Cholesterol and triglycerides circulate in the bloodstream as part of lipoprotein complexes. With ultracentrifugation, these complexes separate into HDL (high-density lipoprotein), IDL (intermediate-density lipoprotein), LDL (low-density lipoprotein), and VLDL (very-low-density lipoprotein) fractions. Triglycerides (TG) and cholesterol in the liver are incorporated into VLDL and released into the plasma for delivery to peripheral tissues. LDL is formed from VLDL and is catabolized primarily through the high-affinity LDL receptor.
Clinical and pathologic studies show that elevated plasma levels of total cholesterol (total-C), LDL-cholesterol (LDL-C), and apolipoprotein B (apo B) promote human atherosclerosis and are risk factors for developing cardiovascular disease, while increased levels of HDL-C are associated with a decreased cardiovascular risk.
Epidemiologic investigations have established that cardiovascular morbidity and mortality vary directly with the level of total-C and LDL-C, and inversely with the level of HDL-C.
In animal models, atorvastatin lowers plasma cholesterol and lipoprotein levels by inhibiting HMG-CoA reductase and cholesterol synthesis in the liver and by increasing the number of hepatic LDL receptors on the cell-surface to enhance uptake and catabolism of LDL; atorvastatin also reduces LDL production and the number of LDL particles.
Atorvastatin reduces total-C, LDL-C, and apo B in patients with homozygous and heterozygous familial hypercholesterolemia (FH), nonfamilial forms of hypercholesterolemia, and mixed dyslipidemia.
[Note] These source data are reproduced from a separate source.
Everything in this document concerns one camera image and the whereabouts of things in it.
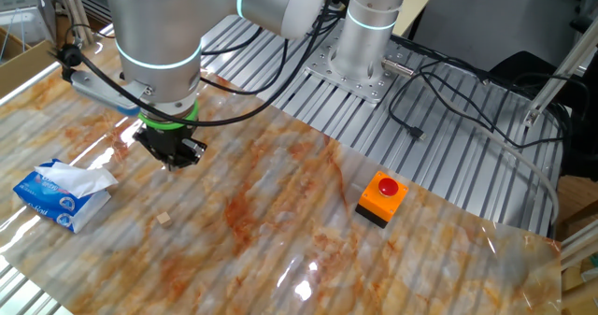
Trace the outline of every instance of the tissue box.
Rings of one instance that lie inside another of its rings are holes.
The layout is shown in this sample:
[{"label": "tissue box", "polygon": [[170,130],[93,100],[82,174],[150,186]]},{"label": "tissue box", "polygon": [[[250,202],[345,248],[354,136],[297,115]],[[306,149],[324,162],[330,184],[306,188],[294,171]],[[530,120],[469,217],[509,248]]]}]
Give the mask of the tissue box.
[{"label": "tissue box", "polygon": [[[55,163],[60,161],[54,159],[40,167],[52,167]],[[79,232],[110,199],[106,190],[76,198],[36,171],[29,174],[13,190],[25,204],[73,233]]]}]

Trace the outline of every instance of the blue and white tissue box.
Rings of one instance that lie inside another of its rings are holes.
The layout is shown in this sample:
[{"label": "blue and white tissue box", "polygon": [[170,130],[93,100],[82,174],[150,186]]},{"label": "blue and white tissue box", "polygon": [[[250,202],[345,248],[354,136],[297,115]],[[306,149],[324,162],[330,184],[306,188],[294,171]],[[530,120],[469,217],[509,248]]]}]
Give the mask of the blue and white tissue box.
[{"label": "blue and white tissue box", "polygon": [[110,199],[106,187],[115,183],[105,169],[78,169],[53,159],[36,167],[13,190],[39,214],[77,233]]}]

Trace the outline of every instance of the marble-patterned table surface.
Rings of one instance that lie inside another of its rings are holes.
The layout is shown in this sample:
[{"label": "marble-patterned table surface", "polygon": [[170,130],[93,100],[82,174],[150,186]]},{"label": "marble-patterned table surface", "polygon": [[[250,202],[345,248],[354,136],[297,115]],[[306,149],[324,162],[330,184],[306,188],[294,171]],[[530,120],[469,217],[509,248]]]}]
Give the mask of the marble-patterned table surface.
[{"label": "marble-patterned table surface", "polygon": [[[93,60],[120,73],[111,41]],[[204,88],[199,104],[216,120],[261,100]],[[206,155],[176,173],[133,141],[140,125],[60,72],[0,107],[0,253],[75,314],[560,313],[560,244],[471,215],[274,107],[198,129]],[[11,191],[52,157],[120,181],[77,235]],[[378,170],[410,188],[384,230],[354,211]]]}]

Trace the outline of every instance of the emergency stop button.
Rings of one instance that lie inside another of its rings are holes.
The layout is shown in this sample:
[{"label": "emergency stop button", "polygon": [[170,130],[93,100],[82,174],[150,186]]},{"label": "emergency stop button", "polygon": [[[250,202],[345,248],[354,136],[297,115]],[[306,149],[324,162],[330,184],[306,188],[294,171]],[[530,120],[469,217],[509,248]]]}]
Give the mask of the emergency stop button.
[{"label": "emergency stop button", "polygon": [[380,190],[383,196],[392,197],[399,192],[399,184],[394,179],[381,179],[377,184],[377,188]]},{"label": "emergency stop button", "polygon": [[405,185],[378,171],[363,191],[355,211],[385,228],[408,192]]}]

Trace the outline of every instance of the red button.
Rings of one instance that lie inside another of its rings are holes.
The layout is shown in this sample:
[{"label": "red button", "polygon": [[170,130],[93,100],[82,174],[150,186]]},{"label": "red button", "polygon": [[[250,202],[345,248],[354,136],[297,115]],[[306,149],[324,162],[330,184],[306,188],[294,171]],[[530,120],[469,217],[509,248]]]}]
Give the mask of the red button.
[{"label": "red button", "polygon": [[380,190],[380,193],[387,197],[392,197],[399,192],[399,184],[394,179],[382,179],[377,188]]}]

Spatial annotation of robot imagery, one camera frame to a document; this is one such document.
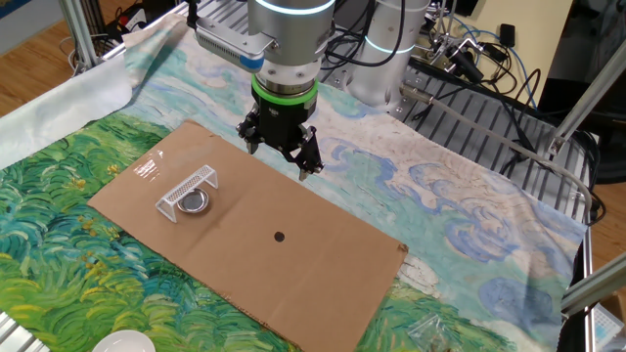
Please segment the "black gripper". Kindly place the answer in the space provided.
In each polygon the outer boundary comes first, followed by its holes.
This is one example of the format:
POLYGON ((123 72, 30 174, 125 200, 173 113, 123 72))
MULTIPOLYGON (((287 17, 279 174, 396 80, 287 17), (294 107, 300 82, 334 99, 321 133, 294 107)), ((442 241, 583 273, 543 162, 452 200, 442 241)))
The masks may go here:
POLYGON ((303 124, 317 106, 317 94, 296 98, 278 98, 267 94, 253 94, 257 107, 237 125, 239 136, 246 141, 249 154, 254 154, 264 142, 282 154, 288 162, 299 168, 298 180, 320 173, 321 159, 314 126, 303 124))
Atorvastatin also reduces VLDL-C and TG and produces variable increases in HDL-C and apolipoprotein A-1. Atorvastatin reduces total-C, LDL-C, VLDL-C, apo B, TG, and non-HDL-C, and increases HDL-C in patients with isolated hypertriglyceridemia. Atorvastatin reduces intermediate density lipoprotein cholesterol (IDL-C) in patients with dysbetalipoproteinemia.
Like LDL, cholesterol-enriched triglyceride-rich lipoproteins, including VLDL, intermediate density lipoprotein (IDL), and remnants, can also promote atherosclerosis. Elevated plasma triglycerides are frequently found in a triad with low HDL-C levels and small LDL particles, as well as in association with non-lipid metabolic risk factors for coronary heart disease. As such, total plasma TG has not consistently been shown to be an independent risk factor for CHD. Furthermore, the independent effect of raising HDL or lowering TG on the risk of coronary and cardiovascular morbidity and mortality has not been determined.